Fish with the King
As Gulf fishermen are forced to work for the oil company that destroyed their livelihoods, who will train Louisiana’s next generation to fish?
Deckhand David Merrick shows some of the catch after returning from a two-day shrimp haul at Joshua's Marina in Buras, Louisiana
REUTERS / Hans Deryk
Fish With The King
(a sign near the Campo marina)
FJ Campo sits at a table with receipt books on either side of him. He sells fuel and bait to fishermen from his Shell Beach, Louisiana, marina. A fan blows the odor of freshly cut plywood boards he used to expand his bait shop. He waves as a shrimp boat passes on the other side of the dock past tall marsh grasses. Bars of yellow light pour in a bright sheen across the water and heat shimmers the shoreline. The sky is blindingly blue.

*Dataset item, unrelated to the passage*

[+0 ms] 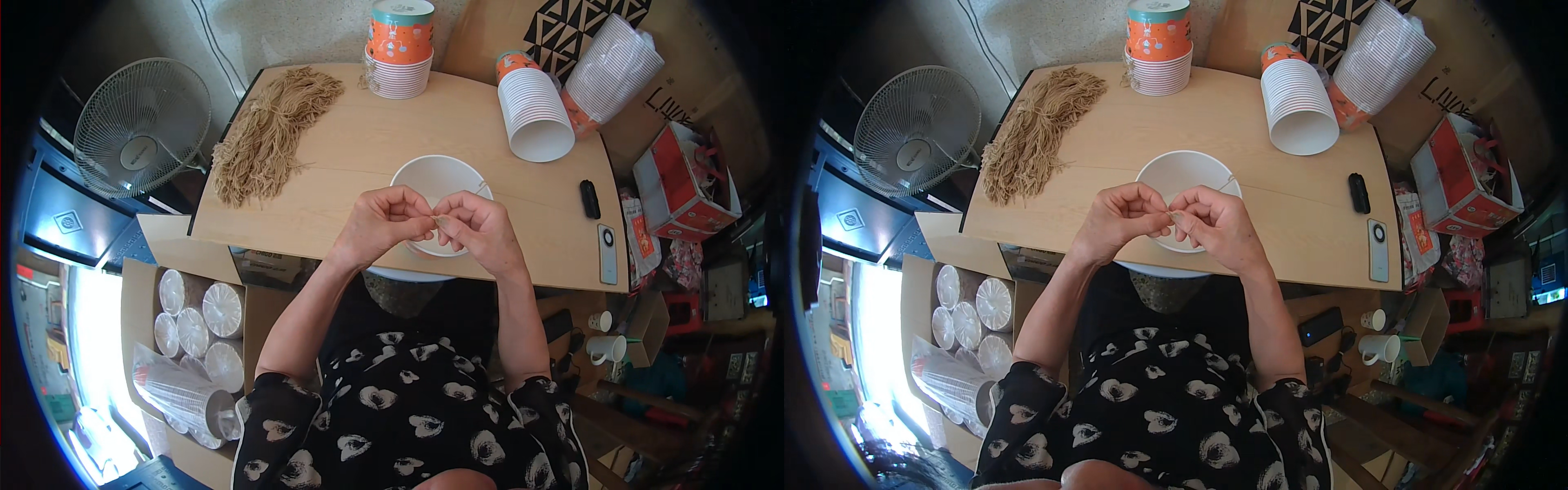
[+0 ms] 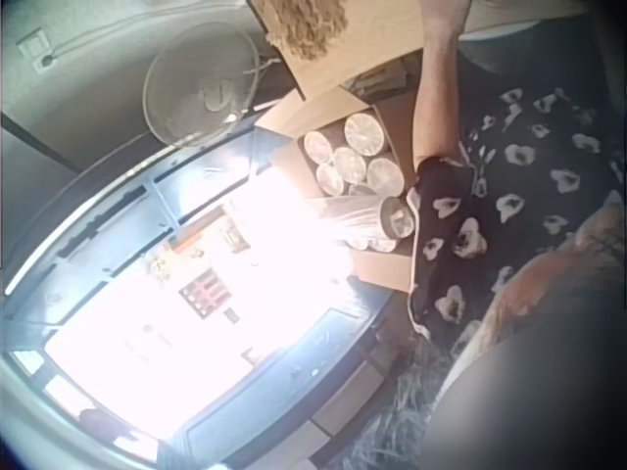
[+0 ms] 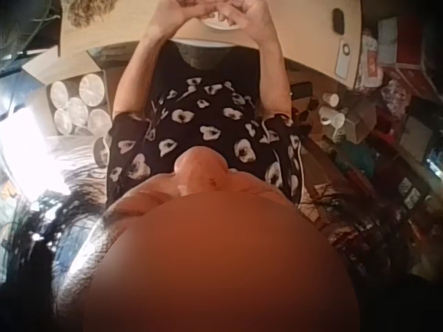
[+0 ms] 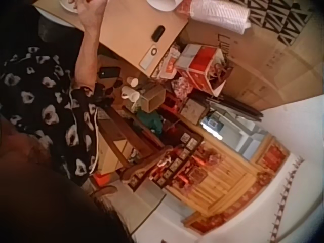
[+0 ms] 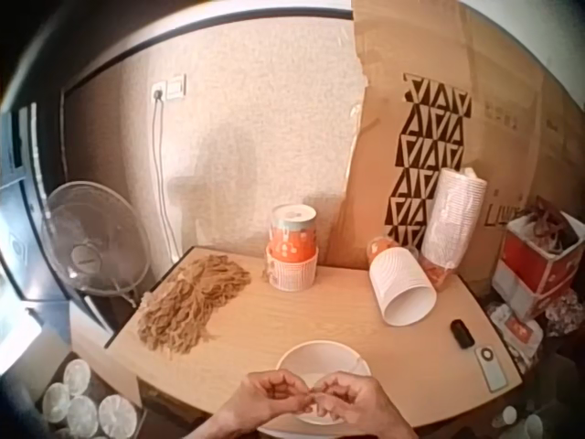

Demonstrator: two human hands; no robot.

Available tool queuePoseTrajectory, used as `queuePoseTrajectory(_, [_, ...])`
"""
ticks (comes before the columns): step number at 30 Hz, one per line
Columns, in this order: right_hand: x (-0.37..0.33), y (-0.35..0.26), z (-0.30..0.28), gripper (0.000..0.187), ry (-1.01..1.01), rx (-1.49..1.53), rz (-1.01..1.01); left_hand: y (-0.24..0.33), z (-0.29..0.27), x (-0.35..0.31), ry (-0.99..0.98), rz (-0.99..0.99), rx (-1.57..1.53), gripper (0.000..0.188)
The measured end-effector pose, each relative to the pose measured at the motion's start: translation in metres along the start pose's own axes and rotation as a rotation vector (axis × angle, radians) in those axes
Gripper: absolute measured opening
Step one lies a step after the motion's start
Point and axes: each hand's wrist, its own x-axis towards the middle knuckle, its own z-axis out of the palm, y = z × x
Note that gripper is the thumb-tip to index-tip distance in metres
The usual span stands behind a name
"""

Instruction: Threading thin string through pre-punched holes in paper bowls for assembly or packaging.

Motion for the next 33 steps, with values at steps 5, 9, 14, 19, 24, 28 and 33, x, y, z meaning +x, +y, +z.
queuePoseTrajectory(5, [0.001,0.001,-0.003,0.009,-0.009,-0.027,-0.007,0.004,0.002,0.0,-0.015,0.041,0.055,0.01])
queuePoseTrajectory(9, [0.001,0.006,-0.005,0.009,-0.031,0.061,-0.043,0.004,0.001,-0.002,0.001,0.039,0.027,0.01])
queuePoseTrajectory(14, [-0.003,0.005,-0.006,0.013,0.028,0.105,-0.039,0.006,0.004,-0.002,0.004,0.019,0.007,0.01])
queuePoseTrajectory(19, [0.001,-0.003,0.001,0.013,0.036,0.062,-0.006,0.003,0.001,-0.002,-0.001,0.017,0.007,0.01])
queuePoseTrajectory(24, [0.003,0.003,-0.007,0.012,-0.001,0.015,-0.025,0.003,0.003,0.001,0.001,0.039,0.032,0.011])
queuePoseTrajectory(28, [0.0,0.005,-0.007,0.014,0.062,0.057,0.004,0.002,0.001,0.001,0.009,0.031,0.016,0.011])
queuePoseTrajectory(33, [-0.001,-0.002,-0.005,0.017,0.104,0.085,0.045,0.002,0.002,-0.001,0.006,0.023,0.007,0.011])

FJ recalls trawling for shrimp when he was 12. In those days, everything was done by hand. No mechanical winches like now. He had always wanted to be on the water. Fresh air. No putting up with smart alecks. Have to be self-motivated, though. You got to drag your ass out of bed at 4 a.m. Some people can’t get up at 8 a.m., and if they do they need an alarm clock to do it.
Two quarts oil, FJ, a fisherman shouts.
On the radio, FJ overhears about an oil rig that blew up. Deepwater something. Belongs to BP. Not the first spill. Won’t be the last. Hurricanes and spills. There’s always something.
His day ends at 6 p.m. FJ drives home on the twisting snake-strip of pavement that is the only road in Shell Beach. He smells the damp wood of docked oyster and shrimp boats. He smells the salt-wet air and the odor of fish and fuel. He sees sky-surfing seagulls, hears their calls, and never tires of any of it.
At home, he sinks into a chair and flips on the TV. See what the fuck happened today. Eleven people killed, burned up in that oil rig explosion. That bothers him. Their kids, wives, fathers, mothers will never see them again.
This can’t be good, FJ thinks.
On Tuesday, April 20, 2010, an offshore oil drilling platform, Deepwater Horizon, exploded in the Gulf of Mexico near Louisiana. Currently Deepwater Horizon is not discharging any oil into the Gulf of Mexico.
—Florida Department of Environmental Protection
He was born in 1942 and named Frank Campo Jr., FJ for short. His father was nicknamed Blackie because of his dark Castilian skin color and volatile Latin temper. Both sides of the family moved from Barcelona to New Orleans and then Shell Beach.
Blackie took out fishing parties that included celebrities like trumpet player Al Hirt. When they weren’t fishing, Blackie would sometimes meet Hirt in Las Vegas to watch Muhammad Ali fight. He threw dice in the casinos to pay for his trip.
FJ’s godfather owned a boat with a flat-head motor. One day the motor wouldn’t start, and he got all pissed off. FJ, still a boy, watched him take a hatchet and break off the distributor. Swung again and took out the carburetor. Again. Took out the plugs. Walked to a hardware store and bought new plugs, distributor, and carburetor. FJ tagged along. Back on the boat, his godfather rebuilt the engine and got that bad boy going.